Study participants were divided into two groups: non-responders (disease progression within five months after receiving MN-166 and TMZ) and responders (no disease progression for five months after receiving MN-166 and TMZ).
Responders had a lower percentage of CD3+ T cells than non-responders (p<0.05). Additionally, CD74 expression was also lower in the responders and this trended towards significance (p=0.06).
CD3 expression was the best predictor for tumor progression for five months in recurrent glioblastoma patients treated with MN-166 and TMZ.
Dr. Lathia commented "Previously we reported that MN-166, as a brain-penetrant MIF-CD74 interaction inhibitor, reduced myeloid-derived suppressor cells (MDSC) generation and reversed their T cell suppressive capacity in vitro. Additionally, MN-166 reduced monocytic-MDSCs and increased CD8+ T cell number and function in the tumor microenvironment in murine model study. These new findings from clinical tumor tissue analysis may be explained by treatment with MN-166 resulting in increased CD3+ infiltration into tumor tissue in the patients who began with low CD3+ due to high MDSCs. This will need to be confirmed in a larger cohort."

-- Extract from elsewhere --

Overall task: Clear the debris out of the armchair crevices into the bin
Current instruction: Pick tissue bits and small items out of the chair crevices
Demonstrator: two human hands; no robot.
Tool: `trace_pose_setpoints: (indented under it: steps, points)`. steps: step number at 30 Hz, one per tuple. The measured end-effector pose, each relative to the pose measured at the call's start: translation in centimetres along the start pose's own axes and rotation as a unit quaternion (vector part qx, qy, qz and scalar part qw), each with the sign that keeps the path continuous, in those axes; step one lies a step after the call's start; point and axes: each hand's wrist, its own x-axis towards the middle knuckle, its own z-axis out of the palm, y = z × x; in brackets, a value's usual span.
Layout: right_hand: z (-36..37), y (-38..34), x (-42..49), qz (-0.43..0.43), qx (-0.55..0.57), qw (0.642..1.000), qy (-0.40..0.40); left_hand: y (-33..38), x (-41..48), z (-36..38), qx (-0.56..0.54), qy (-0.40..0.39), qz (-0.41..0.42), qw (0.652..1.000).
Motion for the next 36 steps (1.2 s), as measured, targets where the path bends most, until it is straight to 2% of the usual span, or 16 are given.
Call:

Kazuko Matsuda, M.D. Ph. D, M.P.H., Chief Medical Officer, MediciNova, Inc., commented, "GBM is the most common primary malignant brain tumor and has a poor prognosis. It is a highly immunosuppressive tumor and there are limitations to the extent of a safe immune response in the central nervous system. We are excited by the findings presented by Dr. Lathia. Recently, we have completed study enrollment with MN-166-GBM-1201 study and look forward to the upcoming data analysis with more tissue samples."
About Glioblastoma
According to the American Association of Neurological Surgeons, glioblastoma is an aggressive brain cancer that often results in death during the first 15 months after diagnosis. Glioblastoma develops from glial cells (astrocytes and oligodendrocytes), grows rapidly, and commonly spreads into nearby brain tissue. Glioblastoma is classified as Grade IV, the highest grade, in the World Health Organization (WHO) brain tumor grading system. The American Brain Tumor Association reports that glioblastoma represents about 15% of all primary brain tumors and approximately 10,000 cases of glioblastoma are diagnosed each year in the U.S. Despite decades of advancements in neuroimaging, neurosurgery, chemotherapy and radiation therapy, only modest improvements have been achieved and the prognosis has not improved for individuals diagnosed with glioblastoma. Median survival is about 11-15 months for adults with more aggressive glioblastoma (IDH-wildtype) who receive standard treatment of surgery, temozolomide, and radiation therapy.
About MN-166 (ibudilast)
MN-166 (ibudilast) is a small molecule compound that inhibits phosphodiesterase type-4 (PDE4) and inflammatory cytokines, including macrophage migration inhibitory factor (MIF). It is in late-stage clinical development for the treatment of neurodegenerative diseases such as ALS (amyotrophic lateral sclerosis), progressive MS (multiple sclerosis), and DCM (degenerative cervical myelopathy); and is also in development for glioblastoma, CIPN (chemotherapy-induced peripheral neuropathy), and substance use disorder. In addition, MN-166 (ibudilast) was evaluated in patients that are at risk for developing acute respiratory distress syndrome (ARDS).